Uma mulher, vestida de vermelho, está numa situação que não lhe é agradável, decide mudar de vida e partir. Aparentemente fica mais feliz, mais alegre… dança, vai à praia, joga à bola com o público, corre, bebe, é tudo maravilhoso até… encontrar obstáculos…

É a simplicidade da história que a torna tão universal e o público identifica-se com a personagem. Quem nunca sonhou acordado que atire a primeira pedra! Claro que não fica por aqui o bom do espectáculo. A lata de tinta que aparentemente já tinha feito o seu trabalho no cenário acaba por ser animada e por ganhar vida. Num simples plástico acabamos por descobrir uma cabeça, um corpo humano, conseguimos imaginar um plástico a ter emoções… No que aparentemente parecia já estar tudo visto do cenário, afinal não está…

Não há só um trabalho de clown mas também um pouco de marionetas e de manipulação de objectos, muito simples mas de uma energia e capacidade espectacular.

Todo o clown tem medo, todo chora, todo ri, todo sofre, todo é parvo, todo se faz de parvo, todo o clown sente verdadeiramente e é por isso que o clown é lindo, porque vive o momento e joga com o presente.

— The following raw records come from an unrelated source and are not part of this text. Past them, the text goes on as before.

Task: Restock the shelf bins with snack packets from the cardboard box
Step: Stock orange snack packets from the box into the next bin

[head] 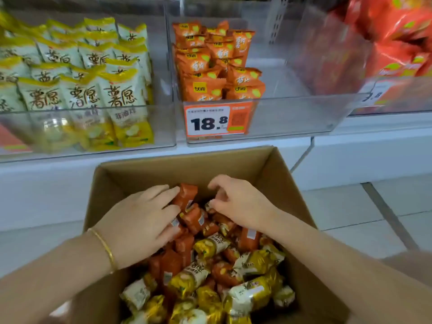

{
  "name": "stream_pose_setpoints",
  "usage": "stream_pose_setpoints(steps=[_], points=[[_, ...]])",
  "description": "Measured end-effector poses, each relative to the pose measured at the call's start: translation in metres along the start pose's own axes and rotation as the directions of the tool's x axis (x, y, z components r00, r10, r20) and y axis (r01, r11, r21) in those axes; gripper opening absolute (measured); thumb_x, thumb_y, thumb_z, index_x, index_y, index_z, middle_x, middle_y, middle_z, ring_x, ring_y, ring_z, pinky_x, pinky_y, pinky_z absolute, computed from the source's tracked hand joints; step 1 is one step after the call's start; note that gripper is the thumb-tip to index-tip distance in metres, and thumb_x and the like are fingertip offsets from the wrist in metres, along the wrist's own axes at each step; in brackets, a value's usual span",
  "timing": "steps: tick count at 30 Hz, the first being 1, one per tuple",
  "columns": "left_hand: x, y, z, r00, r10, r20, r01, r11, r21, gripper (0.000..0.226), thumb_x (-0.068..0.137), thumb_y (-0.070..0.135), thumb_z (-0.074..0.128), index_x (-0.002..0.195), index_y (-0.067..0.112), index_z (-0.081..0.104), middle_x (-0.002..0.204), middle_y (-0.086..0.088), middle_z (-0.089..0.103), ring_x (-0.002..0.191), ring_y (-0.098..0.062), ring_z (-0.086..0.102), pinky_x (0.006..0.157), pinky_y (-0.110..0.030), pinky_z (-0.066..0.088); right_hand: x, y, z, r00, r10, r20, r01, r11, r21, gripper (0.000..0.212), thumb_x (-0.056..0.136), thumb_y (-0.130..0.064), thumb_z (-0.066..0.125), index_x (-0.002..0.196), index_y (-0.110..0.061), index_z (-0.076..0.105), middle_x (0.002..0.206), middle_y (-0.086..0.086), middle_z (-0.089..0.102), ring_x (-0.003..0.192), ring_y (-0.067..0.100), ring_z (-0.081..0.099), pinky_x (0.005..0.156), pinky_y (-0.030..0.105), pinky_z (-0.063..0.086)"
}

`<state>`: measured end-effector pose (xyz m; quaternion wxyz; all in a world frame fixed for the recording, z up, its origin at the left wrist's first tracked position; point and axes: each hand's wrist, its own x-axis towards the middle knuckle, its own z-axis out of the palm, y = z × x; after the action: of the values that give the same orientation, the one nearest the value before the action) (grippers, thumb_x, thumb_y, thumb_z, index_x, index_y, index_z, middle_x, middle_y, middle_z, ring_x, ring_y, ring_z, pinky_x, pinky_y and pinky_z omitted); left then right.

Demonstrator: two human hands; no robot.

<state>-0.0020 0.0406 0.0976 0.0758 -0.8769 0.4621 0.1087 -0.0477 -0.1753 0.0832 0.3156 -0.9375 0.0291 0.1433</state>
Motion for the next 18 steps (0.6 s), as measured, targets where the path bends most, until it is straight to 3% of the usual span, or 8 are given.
stream_pose_setpoints(steps=[2,4,6,7,10,12,15,18], points=[[-0.003,-0.005,0.006,0.999,-0.013,0.034,0.01,0.996,0.086,0.032,0.079,0.046,0.056,0.085,0.021,0.075,0.113,-0.01,0.068,0.101,-0.026,0.067,0.072,-0.037,0.059,0.022,0.024,0.04,0.994,0.084,0.066,-0.081,0.996,-0.046,0.04,0.094,-0.024,0.055,0.132,-0.015,0.047,0.112,0.004,0.061,0.103,0.021,0.06,0.088,0.038,0.05],[-0.003,-0.005,0.008,0.983,-0.101,0.156,0.088,0.992,0.086,0.036,0.079,0.047,0.066,0.103,0.021,0.07,0.133,-0.014,0.055,0.12,-0.029,0.055,0.086,-0.039,0.055,0.037,0.041,0.075,0.989,0.115,0.092,-0.107,0.991,-0.082,0.05,0.093,-0.026,0.058,0.138,-0.014,0.042,0.124,0.01,0.054,0.113,0.027,0.056,0.093,0.038,0.047],[-0.004,-0.011,0.021,0.979,-0.117,0.169,0.104,0.991,0.084,0.046,0.095,0.048,0.042,0.134,0.024,0.046,0.157,-0.009,0.017,0.143,-0.025,0.019,0.11,-0.036,0.033,0.053,0.048,0.101,0.991,0.112,0.069,-0.104,0.989,-0.104,0.063,0.091,-0.028,0.062,0.145,-0.018,0.03,0.133,0.013,0.042,0.116,0.032,0.053,0.094,0.04,0.047],[-0.004,-0.011,0.021,0.963,-0.16,0.218,0.148,0.986,0.073,0.048,0.098,0.047,0.033,0.14,0.026,0.037,0.159,-0.005,0.006,0.145,-0.023,0.009,0.113,-0.034,0.026,0.062,0.048,0.111,0.994,0.101,0.036,-0.096,0.988,-0.12,0.069,0.09,-0.027,0.063,0.147,-0.021,0.024,0.135,0.014,0.037,0.116,0.035,0.051,0.092,0.041,0.049],[-0.003,-0.015,0.029,0.96,-0.166,0.226,0.155,0.986,0.065,0.05,0.099,0.047,0.028,0.144,0.026,0.029,0.159,-0.002,0.001,0.146,-0.02,0.003,0.115,-0.034,0.021,0.091,0.045,0.135,1.0,0.015,-0.028,-0.021,0.971,-0.24,0.084,0.09,-0.027,0.063,0.151,-0.035,0.005,0.145,0.018,0.022,0.115,0.04,0.046,0.086,0.045,0.051],[-0.002,-0.016,0.03,0.957,-0.177,0.231,0.171,0.984,0.044,0.05,0.098,0.046,0.029,0.144,0.027,0.03,0.16,-0.002,0.001,0.145,-0.02,0.004,0.116,-0.034,0.021,0.108,0.045,0.147,1.0,-0.004,0.005,0.006,0.941,-0.339,0.091,0.089,-0.031,0.065,0.15,-0.042,-0.003,0.146,0.021,0.018,0.115,0.041,0.046,0.086,0.047,0.051],[0.0,-0.016,0.034,0.953,-0.183,0.239,0.183,0.983,0.021,0.05,0.098,0.046,0.03,0.145,0.027,0.027,0.159,-0.002,0.0,0.145,-0.021,0.003,0.116,-0.034,0.021,0.13,0.048,0.154,0.994,0.087,0.073,-0.055,0.933,-0.354,0.097,0.08,-0.037,0.073,0.149,-0.042,0.004,0.141,0.018,0.017,0.114,0.041,0.044,0.086,0.047,0.05],[0.003,-0.016,0.031,0.958,-0.162,0.238,0.165,0.986,0.004,0.051,0.098,0.046,0.03,0.145,0.026,0.027,0.159,-0.002,0.0,0.145,-0.021,0.003,0.114,-0.034,0.021,0.141,0.052,0.152,0.977,0.176,0.119,-0.148,0.966,-0.209,0.095,0.072,-0.034,0.081,0.145,-0.033,0.021,0.143,0.015,0.009,0.116,0.043,0.045,0.094,0.043,0.048]])
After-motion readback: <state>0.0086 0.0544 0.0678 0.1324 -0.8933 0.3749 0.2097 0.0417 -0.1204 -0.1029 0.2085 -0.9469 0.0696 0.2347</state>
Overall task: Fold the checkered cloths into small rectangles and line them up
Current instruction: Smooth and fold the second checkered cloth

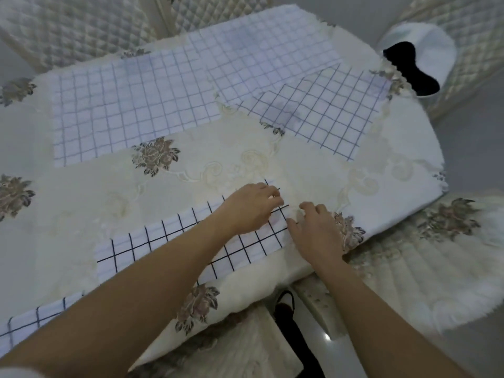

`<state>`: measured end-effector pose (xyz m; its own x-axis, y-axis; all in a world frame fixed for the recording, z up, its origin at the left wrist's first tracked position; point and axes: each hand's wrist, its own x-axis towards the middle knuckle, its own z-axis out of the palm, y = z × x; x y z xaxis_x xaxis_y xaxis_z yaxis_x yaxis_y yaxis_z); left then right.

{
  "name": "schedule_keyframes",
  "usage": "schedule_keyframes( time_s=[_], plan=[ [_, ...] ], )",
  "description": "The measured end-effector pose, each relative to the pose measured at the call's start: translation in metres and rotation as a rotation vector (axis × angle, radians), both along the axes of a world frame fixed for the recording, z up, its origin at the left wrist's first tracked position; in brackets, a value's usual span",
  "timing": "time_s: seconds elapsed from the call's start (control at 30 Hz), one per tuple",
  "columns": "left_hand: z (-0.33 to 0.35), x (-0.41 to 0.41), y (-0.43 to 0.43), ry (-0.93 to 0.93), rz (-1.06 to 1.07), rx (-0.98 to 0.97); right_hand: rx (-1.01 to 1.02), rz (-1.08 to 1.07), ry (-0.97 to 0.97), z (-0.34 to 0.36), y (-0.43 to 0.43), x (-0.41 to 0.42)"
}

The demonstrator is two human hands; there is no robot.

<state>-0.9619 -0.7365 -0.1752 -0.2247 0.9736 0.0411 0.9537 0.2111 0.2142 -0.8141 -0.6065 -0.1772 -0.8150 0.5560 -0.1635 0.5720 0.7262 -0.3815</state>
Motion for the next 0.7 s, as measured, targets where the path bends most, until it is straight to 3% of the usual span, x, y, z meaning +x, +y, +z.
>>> schedule_keyframes(
  time_s=[0.3, 0.5, 0.7],
  plan=[
    [-0.002, -0.02, 0.054, 0.037, -0.197, -0.173, -0.041, -0.105, -0.074, -0.003, 0.002, -0.012],
    [0.0, -0.023, 0.056, 0.016, -0.18, -0.217, -0.194, -0.167, -0.144, -0.004, 0.007, -0.02],
    [0.005, -0.027, 0.06, -0.004, -0.198, -0.258, -0.253, -0.083, -0.102, -0.002, 0.011, -0.021]
  ],
)
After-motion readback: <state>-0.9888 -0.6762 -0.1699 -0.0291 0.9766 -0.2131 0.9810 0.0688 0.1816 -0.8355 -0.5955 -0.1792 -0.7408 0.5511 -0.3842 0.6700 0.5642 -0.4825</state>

Este ciclo de teatro é especial por ser de mulheres, por ser de mulheres estrangeiras e por ser de clown; são três fins-de-semana seguidos com espectáculos que não se podem perder com facilidade.

PROGRAMAÇÃO

Romina Mónaco
Buenos Aires, Argentina
“Tan simple como soñarlo despacio”
Direcção: Julia Muzio
Duração: aprox. 45 minutos
11 a 13 de Maio, 22h

Deborah Kaufmann
Nova Iorque, América do Norte
“Veni Vidi Vici”
Direcção: Janet Sturm e Wellington Nogueira
18 a 20 de Maio, 22h

A busca pelo lugar ideal para fazer um piquenique transforma-se numa caricatural investigação em que a ganância toma conta da acção. Misturando o clown e a dança, e inspirando-se em “Harold and the purple crayon”, a artista transporta o espectador para o seu fantástico e delirante mundo.”Esta performance reluz da forma mais brilhante, os seus artifícios de logro e uma vontade de ferro operam na sua força máxima.” Nytheatre.com

Fiorella Kollman
Perú
“Mi querida Neurosis”
De Fiorella Kollman com direcção de Paloma Reyes de Sá
25 a 27 de Maio, 22h

Fiorella apresenta-nos uma clown que, apesar de acostumada a dormir todo o dia, um dia, decide acordar para viver todas as suas neuroses de uma vez: higiene, sexo, comida, amor, dinheiro, afectos e solidão. E esta personagem vive uma realidade singular: recicla todas as coisas que os outros desperdiçaram. Escrito pela própria Kollman, o público experimentará um sentido de libertação em relação às suas próprias “queridas neuroses”.